Search the entries below for "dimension". Report each line where it occurs.
== SUPPLIED RECORDS ==
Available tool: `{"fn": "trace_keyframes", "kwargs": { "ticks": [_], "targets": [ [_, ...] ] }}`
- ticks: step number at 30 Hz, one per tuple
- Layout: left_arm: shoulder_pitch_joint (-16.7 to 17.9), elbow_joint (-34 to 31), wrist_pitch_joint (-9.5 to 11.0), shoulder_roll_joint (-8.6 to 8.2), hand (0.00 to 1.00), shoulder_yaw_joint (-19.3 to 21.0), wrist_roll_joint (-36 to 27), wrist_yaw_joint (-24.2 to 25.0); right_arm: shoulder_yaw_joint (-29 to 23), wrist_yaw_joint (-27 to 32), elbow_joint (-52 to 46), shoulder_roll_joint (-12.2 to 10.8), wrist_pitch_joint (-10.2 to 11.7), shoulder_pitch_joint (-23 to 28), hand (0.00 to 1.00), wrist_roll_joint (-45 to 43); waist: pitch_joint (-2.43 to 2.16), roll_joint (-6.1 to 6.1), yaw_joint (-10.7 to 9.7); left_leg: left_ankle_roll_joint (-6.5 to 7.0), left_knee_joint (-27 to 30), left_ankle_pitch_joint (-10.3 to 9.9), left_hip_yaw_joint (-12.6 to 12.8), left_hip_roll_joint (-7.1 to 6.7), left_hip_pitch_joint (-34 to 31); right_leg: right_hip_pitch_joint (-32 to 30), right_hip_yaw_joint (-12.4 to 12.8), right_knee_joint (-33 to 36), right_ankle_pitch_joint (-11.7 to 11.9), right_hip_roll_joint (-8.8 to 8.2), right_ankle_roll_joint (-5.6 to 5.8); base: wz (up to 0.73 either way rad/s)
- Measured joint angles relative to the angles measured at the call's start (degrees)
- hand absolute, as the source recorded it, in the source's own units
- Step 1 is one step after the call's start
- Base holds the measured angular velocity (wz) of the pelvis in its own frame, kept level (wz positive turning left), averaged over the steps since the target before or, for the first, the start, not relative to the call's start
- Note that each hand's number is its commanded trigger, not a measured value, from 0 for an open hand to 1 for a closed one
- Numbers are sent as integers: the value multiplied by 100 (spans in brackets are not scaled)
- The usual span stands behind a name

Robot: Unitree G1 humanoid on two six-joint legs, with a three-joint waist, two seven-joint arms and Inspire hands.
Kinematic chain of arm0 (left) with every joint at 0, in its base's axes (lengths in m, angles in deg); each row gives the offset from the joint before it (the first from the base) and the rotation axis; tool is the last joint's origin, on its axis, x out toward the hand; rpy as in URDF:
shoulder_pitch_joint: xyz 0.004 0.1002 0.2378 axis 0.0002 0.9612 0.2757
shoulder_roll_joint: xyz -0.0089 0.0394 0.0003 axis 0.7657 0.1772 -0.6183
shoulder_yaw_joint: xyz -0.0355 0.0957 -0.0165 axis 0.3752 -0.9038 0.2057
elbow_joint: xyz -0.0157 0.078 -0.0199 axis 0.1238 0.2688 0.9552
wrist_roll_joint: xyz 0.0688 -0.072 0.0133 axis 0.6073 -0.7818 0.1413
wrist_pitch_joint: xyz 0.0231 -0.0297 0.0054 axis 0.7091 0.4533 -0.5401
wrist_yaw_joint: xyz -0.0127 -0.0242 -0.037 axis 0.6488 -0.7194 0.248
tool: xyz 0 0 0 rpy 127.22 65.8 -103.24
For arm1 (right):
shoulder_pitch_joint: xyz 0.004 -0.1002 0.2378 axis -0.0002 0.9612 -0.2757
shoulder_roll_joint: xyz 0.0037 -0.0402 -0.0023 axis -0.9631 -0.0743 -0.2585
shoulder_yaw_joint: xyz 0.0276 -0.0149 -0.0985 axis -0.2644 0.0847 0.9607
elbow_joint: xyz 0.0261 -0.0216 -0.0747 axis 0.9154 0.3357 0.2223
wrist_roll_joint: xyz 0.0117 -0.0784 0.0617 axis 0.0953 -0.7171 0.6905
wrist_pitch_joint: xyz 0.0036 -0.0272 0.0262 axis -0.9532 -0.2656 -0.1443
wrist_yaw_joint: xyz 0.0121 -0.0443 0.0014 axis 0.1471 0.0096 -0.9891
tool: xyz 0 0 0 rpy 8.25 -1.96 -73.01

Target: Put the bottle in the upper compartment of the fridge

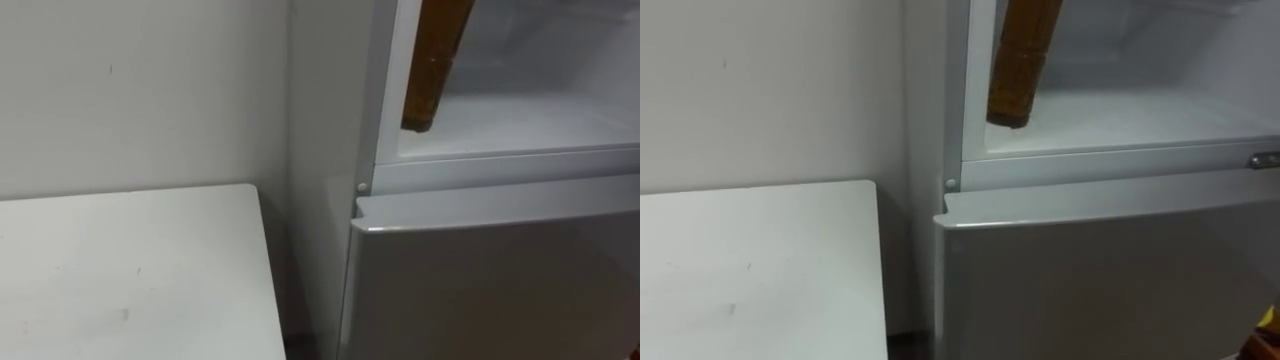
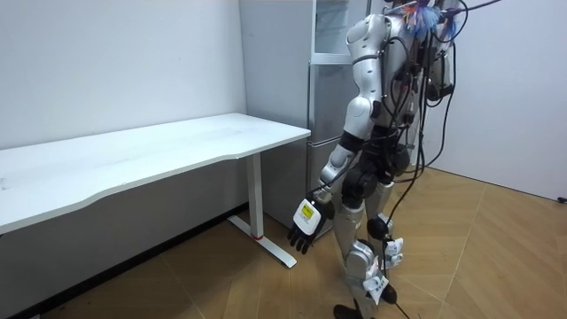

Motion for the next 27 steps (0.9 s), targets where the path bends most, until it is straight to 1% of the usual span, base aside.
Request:
{"fn": "trace_keyframes", "kwargs": {
  "ticks": [6,11,14,16,19,22,27],
  "targets": [
    [-21,275,-8,-10,0,-30,0,-12,236,-144,-68,0,-1,-1,0,-215,9,13,47,0,7,0,0,4,-5,-7,-5,7,1,0,-1,0],
    [-24,356,-8,-23,0,-227,37,-18,487,-315,-259,0,-1,0,0,-229,20,38,145,0,7,0,-3,6,-3,-6,-11,12,2,-1,-3,0],
    [-23,401,-10,-26,0,-259,48,-15,666,-428,-311,-2,1,1,0,-595,10,63,172,0,18,-1,-5,6,-6,5,-21,0,2,-4,-4,0],
    [-28,401,-10,-27,0,-362,49,-14,781,-551,-423,-3,4,2,0,-714,3,105,175,0,18,0,-4,2,-3,9,-19,-4,4,-8,-4,0],
    [-105,395,-3,-30,0,-404,48,-15,941,-722,-504,-3,48,2,0,-880,-4,144,277,0,19,0,-4,4,8,15,-20,-5,5,-6,-7,0],
    [-148,391,0,-30,0,-408,44,-18,999,-796,-504,-3,109,2,0,-886,-5,147,337,0,19,0,-8,4,8,23,-24,-7,5,-6,-7,0],
    [-163,373,-6,-29,0,-415,43,-16,1090,-886,-565,-3,124,1,0,-864,-4,146,349,0,19,0,-18,5,3,21,-25,-7,4,-7,-6,0]
  ]
}}
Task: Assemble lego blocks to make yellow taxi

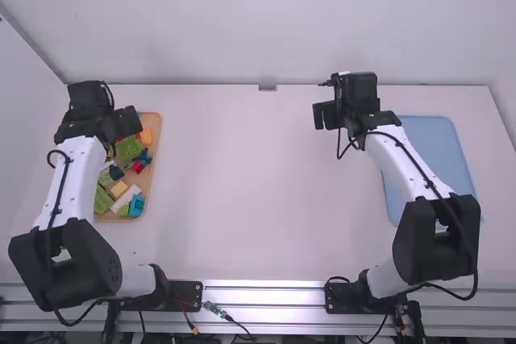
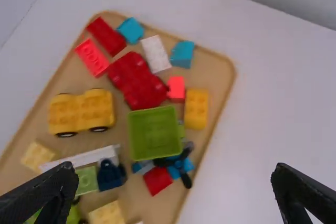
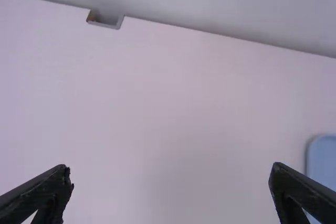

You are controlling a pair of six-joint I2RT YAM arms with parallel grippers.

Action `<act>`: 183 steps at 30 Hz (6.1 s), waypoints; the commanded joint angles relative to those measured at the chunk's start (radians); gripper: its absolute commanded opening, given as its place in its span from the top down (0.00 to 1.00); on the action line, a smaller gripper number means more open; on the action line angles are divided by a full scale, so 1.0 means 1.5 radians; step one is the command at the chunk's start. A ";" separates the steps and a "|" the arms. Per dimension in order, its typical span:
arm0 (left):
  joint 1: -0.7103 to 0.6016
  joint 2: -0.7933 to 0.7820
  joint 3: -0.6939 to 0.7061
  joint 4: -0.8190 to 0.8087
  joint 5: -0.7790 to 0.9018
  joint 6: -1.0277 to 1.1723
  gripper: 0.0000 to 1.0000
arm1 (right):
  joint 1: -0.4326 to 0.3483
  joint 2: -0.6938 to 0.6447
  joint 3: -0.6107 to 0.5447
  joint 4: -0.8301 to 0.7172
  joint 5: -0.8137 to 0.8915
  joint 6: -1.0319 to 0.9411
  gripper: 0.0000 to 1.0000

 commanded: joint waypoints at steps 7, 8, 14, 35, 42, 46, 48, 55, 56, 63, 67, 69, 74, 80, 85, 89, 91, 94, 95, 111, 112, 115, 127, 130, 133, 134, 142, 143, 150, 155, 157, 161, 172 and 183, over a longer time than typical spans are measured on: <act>0.105 0.130 0.183 -0.175 0.042 0.148 0.01 | -0.027 0.014 0.017 0.000 -0.002 -0.003 0.01; 0.115 0.148 0.208 -0.201 0.078 0.203 0.01 | -0.031 0.014 0.017 0.001 -0.002 -0.003 0.01; 0.136 0.192 0.261 -0.243 -0.003 0.251 0.01 | -0.031 0.014 0.017 0.003 -0.002 -0.003 0.01; 0.192 0.218 0.246 -0.177 0.081 0.663 0.01 | -0.031 0.014 0.017 0.011 -0.002 -0.003 0.01; 0.215 0.260 0.246 -0.170 0.078 0.817 0.01 | -0.031 0.014 0.017 0.013 -0.002 -0.003 0.01; 0.215 0.285 0.250 -0.157 0.081 0.852 0.01 | -0.031 0.014 0.017 0.012 -0.002 -0.001 0.01; 0.215 0.305 0.272 -0.178 0.084 0.870 0.01 | -0.031 0.014 0.017 0.011 -0.003 0.000 0.01; 0.221 0.429 0.461 -0.321 0.098 0.895 0.01 | -0.018 0.014 0.017 0.011 -0.002 -0.001 0.01; 0.220 0.462 0.507 -0.349 0.096 0.899 0.01 | -0.014 0.014 0.017 0.011 -0.002 -0.001 0.01; 0.215 0.610 0.691 -0.489 0.092 0.982 0.01 | -0.013 0.014 0.017 0.013 -0.002 -0.001 0.01; 0.215 0.634 0.694 -0.487 0.083 1.023 0.01 | -0.013 0.014 0.017 0.012 -0.002 -0.001 0.01; 0.215 0.634 0.678 -0.462 0.086 1.046 0.01 | -0.013 0.014 0.017 0.013 -0.002 -0.001 0.01; 0.201 0.634 0.640 -0.413 0.077 1.060 0.01 | -0.012 0.014 0.017 0.013 -0.002 0.000 0.01; 0.179 0.634 0.592 -0.377 0.063 1.073 0.01 | -0.012 0.014 0.017 0.013 -0.002 0.000 0.01; 0.177 0.634 0.579 -0.360 0.056 1.071 0.01 | -0.012 0.014 0.017 0.012 -0.002 -0.001 0.01; 0.180 0.634 0.579 -0.363 0.063 1.061 0.01 | -0.012 0.014 0.017 0.010 -0.002 -0.001 0.01; 0.181 0.634 0.579 -0.363 0.063 1.048 0.01 | -0.012 0.014 0.017 0.010 -0.002 0.000 0.01; 0.175 0.634 0.579 -0.371 0.057 0.981 0.01 | -0.012 0.014 0.017 0.011 -0.002 -0.001 0.01; 0.175 0.634 0.579 -0.371 0.056 0.980 0.01 | -0.012 0.014 0.017 0.011 -0.002 -0.001 0.01; 0.158 0.634 0.578 -0.375 0.031 1.028 0.01 | -0.012 0.014 0.017 0.024 -0.002 -0.001 0.01; 0.158 0.634 0.578 -0.376 0.031 1.034 0.01 | -0.012 0.014 0.017 0.026 -0.002 -0.001 0.01; 0.159 0.634 0.574 -0.375 0.029 1.038 0.01 | -0.012 0.014 0.017 0.028 -0.002 -0.001 0.01; 0.163 0.634 0.507 -0.315 0.024 1.044 0.01 | -0.012 0.014 0.017 0.026 -0.002 -0.001 0.01; 0.162 0.634 0.503 -0.310 0.024 1.044 0.16 | -0.012 0.014 0.017 0.025 -0.003 0.000 0.01; 0.163 0.634 0.503 -0.307 0.023 1.044 0.36 | -0.012 0.014 0.017 0.025 -0.002 0.000 0.01; 0.163 0.634 0.503 -0.305 0.023 1.043 0.38 | -0.012 0.014 0.017 0.025 -0.002 0.000 0.01; 0.163 0.634 0.503 -0.298 0.015 1.044 0.01 | -0.012 0.014 0.017 0.023 -0.002 0.000 0.01; 0.163 0.634 0.502 -0.296 0.002 1.044 0.01 | -0.012 0.014 0.017 0.023 -0.002 0.000 0.01; 0.166 0.634 0.503 -0.296 -0.007 1.051 0.04 | -0.012 0.014 0.017 0.023 -0.003 0.000 0.01; 0.179 0.634 0.502 -0.300 0.010 1.059 0.05 | -0.012 0.014 0.017 0.023 -0.005 0.000 0.01; 0.184 0.634 0.502 -0.297 0.026 1.059 0.06 | -0.012 0.014 0.017 0.026 -0.005 0.000 0.01; 0.189 0.634 0.502 -0.296 0.031 1.059 0.16 | -0.003 0.014 0.017 0.030 -0.005 -0.001 0.01; 0.185 0.634 0.502 -0.286 0.066 1.059 0.27 | 0.000 0.014 0.017 0.036 -0.004 -0.001 0.01; 0.184 0.634 0.502 -0.288 0.084 1.054 0.43 | 0.000 0.014 0.017 0.035 -0.005 -0.001 0.01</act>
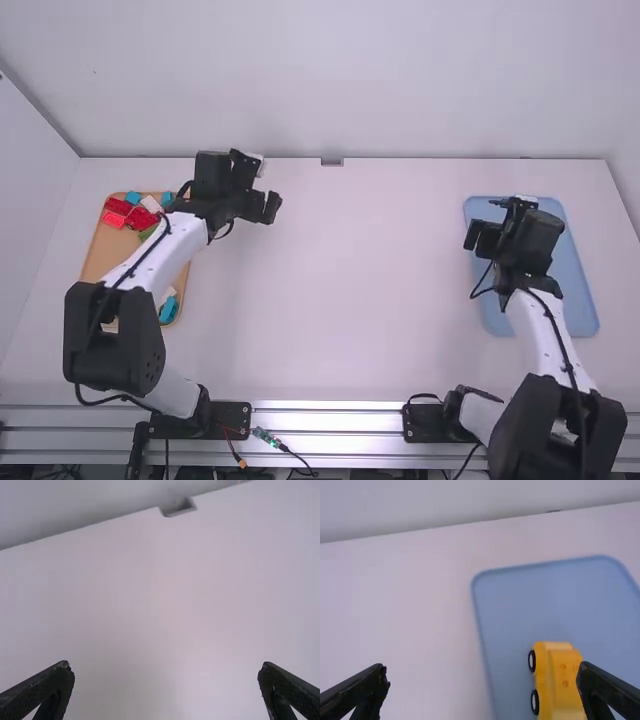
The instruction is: Assemble lego blocks to make yellow taxi
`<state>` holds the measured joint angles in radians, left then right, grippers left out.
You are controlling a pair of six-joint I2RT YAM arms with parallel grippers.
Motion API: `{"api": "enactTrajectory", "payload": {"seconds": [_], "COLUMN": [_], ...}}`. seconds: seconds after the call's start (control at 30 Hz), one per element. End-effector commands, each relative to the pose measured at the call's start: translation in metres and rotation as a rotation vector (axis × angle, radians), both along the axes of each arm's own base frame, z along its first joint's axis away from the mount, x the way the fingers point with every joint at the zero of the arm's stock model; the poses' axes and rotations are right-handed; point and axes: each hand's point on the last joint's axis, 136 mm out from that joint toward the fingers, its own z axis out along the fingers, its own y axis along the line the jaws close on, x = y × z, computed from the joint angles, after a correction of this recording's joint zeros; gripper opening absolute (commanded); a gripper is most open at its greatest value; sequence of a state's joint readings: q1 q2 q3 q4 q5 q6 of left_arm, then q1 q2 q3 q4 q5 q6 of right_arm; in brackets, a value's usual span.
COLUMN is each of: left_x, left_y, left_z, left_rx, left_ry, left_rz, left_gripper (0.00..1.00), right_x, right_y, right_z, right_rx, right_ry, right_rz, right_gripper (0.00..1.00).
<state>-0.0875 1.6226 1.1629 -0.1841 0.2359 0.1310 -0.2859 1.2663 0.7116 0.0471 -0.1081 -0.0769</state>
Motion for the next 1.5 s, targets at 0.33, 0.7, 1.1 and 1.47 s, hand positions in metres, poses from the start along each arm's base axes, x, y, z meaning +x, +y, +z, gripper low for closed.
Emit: {"api": "enactTrajectory", "payload": {"seconds": [0.33, 0.7, 1.1, 1.47], "left_x": [0.011, -0.006, -0.058, -0.117], "left_y": [0.038, 0.080, 0.080, 0.080], "left_z": [0.041, 0.067, 0.061, 0.028], "left_rx": [0.019, 0.023, 0.016, 0.016], "left_ry": [-0.085, -0.229, -0.268, -0.268], "left_rz": [0.197, 0.355, 0.356, 0.356], "left_gripper": [0.95, 0.80, 0.58, 0.32], "right_x": [-0.016, -0.047, -0.096, -0.133], "right_y": [0.013, 0.069, 0.090, 0.090], "right_z": [0.023, 0.002, -0.043, -0.100], "right_rx": [0.004, -0.005, -0.003, -0.003], "right_ry": [-0.054, -0.052, -0.052, -0.054], "right_rz": [-0.047, 0.090, 0.153, 0.153], "right_gripper": [0.95, 0.79, 0.53, 0.27]}}
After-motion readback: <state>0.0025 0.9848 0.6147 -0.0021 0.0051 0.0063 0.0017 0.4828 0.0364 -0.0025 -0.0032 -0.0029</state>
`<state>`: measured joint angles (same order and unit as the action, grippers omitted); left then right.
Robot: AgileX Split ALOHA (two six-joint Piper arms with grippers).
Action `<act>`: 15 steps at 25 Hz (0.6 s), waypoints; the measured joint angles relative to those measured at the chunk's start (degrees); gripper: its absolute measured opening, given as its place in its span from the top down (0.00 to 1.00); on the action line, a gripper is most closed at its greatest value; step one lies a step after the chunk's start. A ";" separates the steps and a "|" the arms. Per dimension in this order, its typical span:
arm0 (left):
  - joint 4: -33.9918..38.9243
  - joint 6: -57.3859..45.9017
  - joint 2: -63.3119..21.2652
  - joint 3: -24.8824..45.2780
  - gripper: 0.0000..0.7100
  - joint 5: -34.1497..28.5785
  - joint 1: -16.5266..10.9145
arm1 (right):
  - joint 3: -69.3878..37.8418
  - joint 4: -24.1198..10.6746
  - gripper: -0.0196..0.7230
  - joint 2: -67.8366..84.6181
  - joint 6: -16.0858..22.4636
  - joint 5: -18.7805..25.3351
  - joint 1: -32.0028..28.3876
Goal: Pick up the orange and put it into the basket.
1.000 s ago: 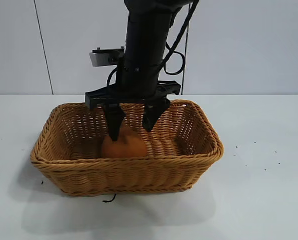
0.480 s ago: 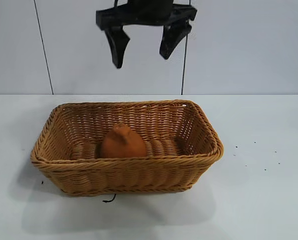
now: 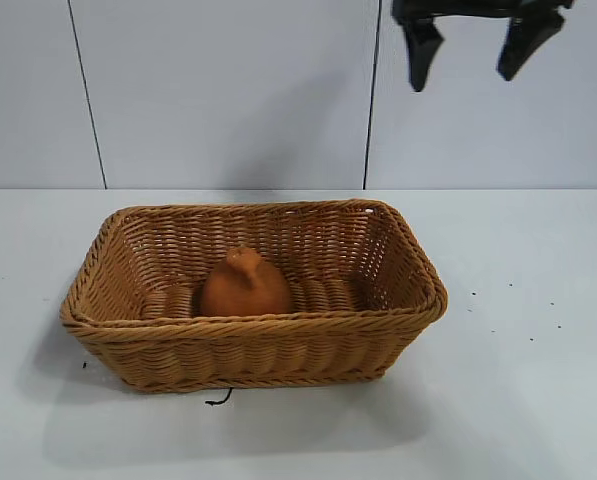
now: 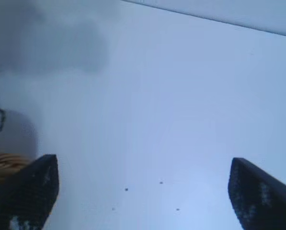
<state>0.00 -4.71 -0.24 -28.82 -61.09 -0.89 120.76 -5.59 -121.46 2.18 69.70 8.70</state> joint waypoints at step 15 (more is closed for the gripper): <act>0.00 0.00 0.00 0.00 0.02 0.00 0.00 | -36.03 7.52 0.04 25.01 -6.78 -0.10 -11.83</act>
<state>0.00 -4.71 -0.24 -28.82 -61.09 -0.89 84.73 1.93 -96.45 -4.59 69.60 -3.13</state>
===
OUTPUT OF THE EXERCISE
Action `<act>`: 183 steps at 30 Hz (6.1 s), waypoints; the commanded joint angles relative to those measured at the chunk's start (radians); gripper: its absolute commanded opening, given as its place in its span from the top down (0.00 to 1.00); on the action line, a smaller gripper number means more open; on the action line angles are divided by a full scale, so 1.0 means 1.5 radians; step one is the command at the chunk's start. A ";" separates the steps and a "|" the arms. Per dimension in order, its typical span:
Action `<act>`: 15 steps at 25 Hz (0.6 s), waypoints; the measured joint angles relative to those measured at the chunk's start (degrees); gripper: its absolute measured opening, given as its place in its span from the top down (0.00 to 1.00); on the action line, a gripper is most closed at its greatest value; step one lies a step after the chunk's start. A ";" separates the steps and a "|" the arms. Per dimension in this order, its typical span:

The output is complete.